## THE PROBLEM
Could you give the listing again exactly, without its pictures?

## PROVIDED MATERIAL
BEGIN

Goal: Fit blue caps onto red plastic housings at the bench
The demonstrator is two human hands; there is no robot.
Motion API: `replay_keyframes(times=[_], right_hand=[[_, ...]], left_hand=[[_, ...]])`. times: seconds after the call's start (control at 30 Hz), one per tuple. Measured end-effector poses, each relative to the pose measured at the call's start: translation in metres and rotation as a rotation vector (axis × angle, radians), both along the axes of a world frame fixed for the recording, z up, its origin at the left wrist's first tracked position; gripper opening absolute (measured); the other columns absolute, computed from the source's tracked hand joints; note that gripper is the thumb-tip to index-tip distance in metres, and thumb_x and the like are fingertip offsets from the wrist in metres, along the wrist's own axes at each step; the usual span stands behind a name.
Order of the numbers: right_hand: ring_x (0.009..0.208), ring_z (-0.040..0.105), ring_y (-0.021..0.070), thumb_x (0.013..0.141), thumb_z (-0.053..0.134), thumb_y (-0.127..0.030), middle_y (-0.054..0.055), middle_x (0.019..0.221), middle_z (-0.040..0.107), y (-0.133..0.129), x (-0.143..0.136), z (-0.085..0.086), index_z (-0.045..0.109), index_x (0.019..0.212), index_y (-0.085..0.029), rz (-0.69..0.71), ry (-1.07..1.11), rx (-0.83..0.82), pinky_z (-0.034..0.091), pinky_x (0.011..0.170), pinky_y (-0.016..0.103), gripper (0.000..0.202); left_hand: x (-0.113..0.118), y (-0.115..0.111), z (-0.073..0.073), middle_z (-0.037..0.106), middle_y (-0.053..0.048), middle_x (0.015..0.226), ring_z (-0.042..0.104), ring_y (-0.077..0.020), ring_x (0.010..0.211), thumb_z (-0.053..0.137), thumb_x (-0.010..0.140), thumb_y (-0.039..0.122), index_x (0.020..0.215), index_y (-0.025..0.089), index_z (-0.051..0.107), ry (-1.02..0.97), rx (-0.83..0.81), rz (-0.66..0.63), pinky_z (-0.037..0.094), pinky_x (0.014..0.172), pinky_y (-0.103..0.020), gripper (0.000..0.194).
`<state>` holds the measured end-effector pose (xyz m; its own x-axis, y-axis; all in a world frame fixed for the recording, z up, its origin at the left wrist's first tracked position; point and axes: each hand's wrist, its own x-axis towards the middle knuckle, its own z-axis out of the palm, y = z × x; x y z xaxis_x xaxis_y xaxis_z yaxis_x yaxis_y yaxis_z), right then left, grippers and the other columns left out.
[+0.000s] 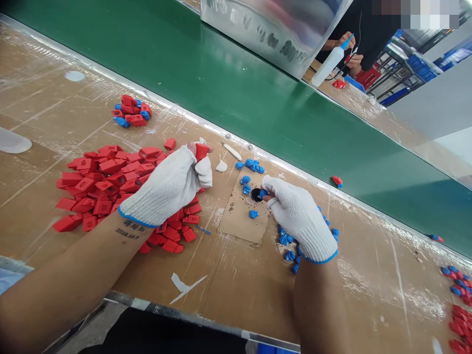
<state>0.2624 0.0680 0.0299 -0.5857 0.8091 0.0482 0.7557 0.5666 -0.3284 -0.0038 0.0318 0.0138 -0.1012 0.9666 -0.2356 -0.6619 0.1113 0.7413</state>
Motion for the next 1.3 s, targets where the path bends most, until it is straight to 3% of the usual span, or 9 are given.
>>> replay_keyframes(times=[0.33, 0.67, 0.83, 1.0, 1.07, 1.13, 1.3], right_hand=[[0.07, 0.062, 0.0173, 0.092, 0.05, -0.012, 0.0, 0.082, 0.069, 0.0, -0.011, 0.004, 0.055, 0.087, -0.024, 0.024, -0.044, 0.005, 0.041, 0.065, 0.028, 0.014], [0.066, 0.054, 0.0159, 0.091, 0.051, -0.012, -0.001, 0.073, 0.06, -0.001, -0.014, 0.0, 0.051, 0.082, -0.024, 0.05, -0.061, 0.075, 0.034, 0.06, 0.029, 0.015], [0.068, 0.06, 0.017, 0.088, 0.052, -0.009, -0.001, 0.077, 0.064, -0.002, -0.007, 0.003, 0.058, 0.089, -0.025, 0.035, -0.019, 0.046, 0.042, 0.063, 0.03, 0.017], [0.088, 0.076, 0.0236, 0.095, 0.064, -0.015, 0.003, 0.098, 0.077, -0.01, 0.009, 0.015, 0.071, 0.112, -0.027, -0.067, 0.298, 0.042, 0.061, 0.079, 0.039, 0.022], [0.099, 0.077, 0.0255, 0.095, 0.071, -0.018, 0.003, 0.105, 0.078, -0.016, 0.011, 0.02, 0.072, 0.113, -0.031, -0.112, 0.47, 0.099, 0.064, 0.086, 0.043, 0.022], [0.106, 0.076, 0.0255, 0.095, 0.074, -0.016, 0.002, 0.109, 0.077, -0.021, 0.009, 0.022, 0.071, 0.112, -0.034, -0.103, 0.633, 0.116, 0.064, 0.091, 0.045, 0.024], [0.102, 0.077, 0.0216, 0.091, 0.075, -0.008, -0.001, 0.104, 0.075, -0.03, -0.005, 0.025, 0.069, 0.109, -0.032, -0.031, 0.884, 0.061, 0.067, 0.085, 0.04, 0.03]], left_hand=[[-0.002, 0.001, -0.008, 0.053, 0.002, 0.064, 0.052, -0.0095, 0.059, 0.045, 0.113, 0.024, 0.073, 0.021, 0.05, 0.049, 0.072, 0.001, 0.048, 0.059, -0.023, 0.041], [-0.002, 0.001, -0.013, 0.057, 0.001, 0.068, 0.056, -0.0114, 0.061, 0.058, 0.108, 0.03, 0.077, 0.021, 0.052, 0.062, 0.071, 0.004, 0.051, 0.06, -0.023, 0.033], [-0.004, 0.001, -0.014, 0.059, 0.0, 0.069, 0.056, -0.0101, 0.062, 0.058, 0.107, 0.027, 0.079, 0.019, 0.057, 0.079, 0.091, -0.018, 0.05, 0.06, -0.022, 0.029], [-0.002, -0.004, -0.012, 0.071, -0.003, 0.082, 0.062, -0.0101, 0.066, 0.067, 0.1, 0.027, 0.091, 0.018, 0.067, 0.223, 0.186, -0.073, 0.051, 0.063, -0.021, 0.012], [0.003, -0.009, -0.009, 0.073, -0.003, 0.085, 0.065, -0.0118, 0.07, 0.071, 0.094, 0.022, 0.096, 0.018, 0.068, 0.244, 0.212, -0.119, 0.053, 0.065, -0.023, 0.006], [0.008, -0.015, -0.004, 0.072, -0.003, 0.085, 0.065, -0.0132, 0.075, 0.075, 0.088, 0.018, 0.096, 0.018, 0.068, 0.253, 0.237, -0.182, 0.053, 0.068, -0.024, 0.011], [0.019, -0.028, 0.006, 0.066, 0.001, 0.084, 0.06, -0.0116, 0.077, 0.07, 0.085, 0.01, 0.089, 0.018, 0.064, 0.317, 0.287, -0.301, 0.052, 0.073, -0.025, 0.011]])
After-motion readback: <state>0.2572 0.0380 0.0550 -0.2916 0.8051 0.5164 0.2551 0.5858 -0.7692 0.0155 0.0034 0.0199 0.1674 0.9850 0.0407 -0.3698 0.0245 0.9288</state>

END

## PROBLEM SOLUTION
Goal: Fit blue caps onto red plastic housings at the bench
The demonstrator is two human hands; there is no robot.
Motion API: `replay_keyframes(times=[_], right_hand=[[_, ...]], left_hand=[[_, ...]])`. times: seconds after the call's start (control at 30 Hz), one per tuple. Measured end-effector poses, each relative to the pose measured at the call's start: translation in metres and rotation as a rotation vector (axis × angle, radians), both along the axes of a world frame fixed for the recording, z up, its origin at the left wrist's first tracked position; gripper opening absolute (measured); the other columns absolute, computed from the source's tracked hand joints; note that gripper is the thumb-tip to index-tip distance in metres, and thumb_x and the like are fingertip offsets from the wrist in metres, along the wrist's own axes at each step; the usual span stands behind a name.
Order of the numbers: right_hand: ring_x (0.009..0.208), ring_z (-0.040..0.105), ring_y (-0.021..0.070), thumb_x (0.013..0.141), thumb_z (-0.053..0.134), thumb_y (-0.127..0.030), middle_y (-0.054..0.055), middle_x (0.019..0.221), middle_z (-0.040..0.107), y (-0.133..0.129), x (-0.143..0.136), z (-0.085..0.086), index_z (-0.045..0.109), index_x (0.019..0.212), index_y (-0.085..0.029), rz (-0.69..0.71), ry (-1.07..1.11), rx (-0.83..0.82), pinky_z (-0.034..0.091), pinky_x (0.011..0.170), pinky_y (-0.016..0.103), gripper (0.000..0.202); left_hand: x (-0.113..0.118), y (-0.115..0.111), z (-0.073..0.073), middle_z (-0.037..0.106), middle_y (-0.053..0.048), middle_x (0.015..0.226), ring_z (-0.042..0.104), ring_y (-0.077..0.020), ring_x (0.010..0.211), thumb_z (-0.053..0.137), thumb_x (-0.010..0.140), thumb_y (-0.039..0.122), index_x (0.020..0.215), index_y (-0.025..0.089), index_z (-0.051..0.107), ry (-1.02..0.97), rx (-0.83..0.81), rz (-0.66..0.63), pinky_z (-0.037..0.094), pinky_x (0.014..0.172), pinky_y (-0.103..0.020), gripper (0.000..0.194).
`<state>` holds the measured end-effector pose (xyz m; its own x-axis, y-axis; all in a world frame fixed for the recording, z up, its origin at the left wrist's first tracked position; point and axes: each hand's wrist, its own x-axis towards the middle knuckle, its own z-axis out of the palm, y = z × x; x y z xaxis_x xaxis_y xaxis_z yaxis_x yaxis_y yaxis_z), right then left, grippers and the other columns left out.
[+0.000s] 
<state>0.2624 0.0680 0.0299 -0.5857 0.8091 0.0482 0.7557 0.5666 -0.3284 -0.0038 0.0318 0.0138 -0.1012 0.9666 -0.2356 -0.6619 0.1113 0.7413</state>
Motion for the next 1.3 s, targets where the path bends most, until it is straight to 3% of the usual span, or 9 are given.
>>> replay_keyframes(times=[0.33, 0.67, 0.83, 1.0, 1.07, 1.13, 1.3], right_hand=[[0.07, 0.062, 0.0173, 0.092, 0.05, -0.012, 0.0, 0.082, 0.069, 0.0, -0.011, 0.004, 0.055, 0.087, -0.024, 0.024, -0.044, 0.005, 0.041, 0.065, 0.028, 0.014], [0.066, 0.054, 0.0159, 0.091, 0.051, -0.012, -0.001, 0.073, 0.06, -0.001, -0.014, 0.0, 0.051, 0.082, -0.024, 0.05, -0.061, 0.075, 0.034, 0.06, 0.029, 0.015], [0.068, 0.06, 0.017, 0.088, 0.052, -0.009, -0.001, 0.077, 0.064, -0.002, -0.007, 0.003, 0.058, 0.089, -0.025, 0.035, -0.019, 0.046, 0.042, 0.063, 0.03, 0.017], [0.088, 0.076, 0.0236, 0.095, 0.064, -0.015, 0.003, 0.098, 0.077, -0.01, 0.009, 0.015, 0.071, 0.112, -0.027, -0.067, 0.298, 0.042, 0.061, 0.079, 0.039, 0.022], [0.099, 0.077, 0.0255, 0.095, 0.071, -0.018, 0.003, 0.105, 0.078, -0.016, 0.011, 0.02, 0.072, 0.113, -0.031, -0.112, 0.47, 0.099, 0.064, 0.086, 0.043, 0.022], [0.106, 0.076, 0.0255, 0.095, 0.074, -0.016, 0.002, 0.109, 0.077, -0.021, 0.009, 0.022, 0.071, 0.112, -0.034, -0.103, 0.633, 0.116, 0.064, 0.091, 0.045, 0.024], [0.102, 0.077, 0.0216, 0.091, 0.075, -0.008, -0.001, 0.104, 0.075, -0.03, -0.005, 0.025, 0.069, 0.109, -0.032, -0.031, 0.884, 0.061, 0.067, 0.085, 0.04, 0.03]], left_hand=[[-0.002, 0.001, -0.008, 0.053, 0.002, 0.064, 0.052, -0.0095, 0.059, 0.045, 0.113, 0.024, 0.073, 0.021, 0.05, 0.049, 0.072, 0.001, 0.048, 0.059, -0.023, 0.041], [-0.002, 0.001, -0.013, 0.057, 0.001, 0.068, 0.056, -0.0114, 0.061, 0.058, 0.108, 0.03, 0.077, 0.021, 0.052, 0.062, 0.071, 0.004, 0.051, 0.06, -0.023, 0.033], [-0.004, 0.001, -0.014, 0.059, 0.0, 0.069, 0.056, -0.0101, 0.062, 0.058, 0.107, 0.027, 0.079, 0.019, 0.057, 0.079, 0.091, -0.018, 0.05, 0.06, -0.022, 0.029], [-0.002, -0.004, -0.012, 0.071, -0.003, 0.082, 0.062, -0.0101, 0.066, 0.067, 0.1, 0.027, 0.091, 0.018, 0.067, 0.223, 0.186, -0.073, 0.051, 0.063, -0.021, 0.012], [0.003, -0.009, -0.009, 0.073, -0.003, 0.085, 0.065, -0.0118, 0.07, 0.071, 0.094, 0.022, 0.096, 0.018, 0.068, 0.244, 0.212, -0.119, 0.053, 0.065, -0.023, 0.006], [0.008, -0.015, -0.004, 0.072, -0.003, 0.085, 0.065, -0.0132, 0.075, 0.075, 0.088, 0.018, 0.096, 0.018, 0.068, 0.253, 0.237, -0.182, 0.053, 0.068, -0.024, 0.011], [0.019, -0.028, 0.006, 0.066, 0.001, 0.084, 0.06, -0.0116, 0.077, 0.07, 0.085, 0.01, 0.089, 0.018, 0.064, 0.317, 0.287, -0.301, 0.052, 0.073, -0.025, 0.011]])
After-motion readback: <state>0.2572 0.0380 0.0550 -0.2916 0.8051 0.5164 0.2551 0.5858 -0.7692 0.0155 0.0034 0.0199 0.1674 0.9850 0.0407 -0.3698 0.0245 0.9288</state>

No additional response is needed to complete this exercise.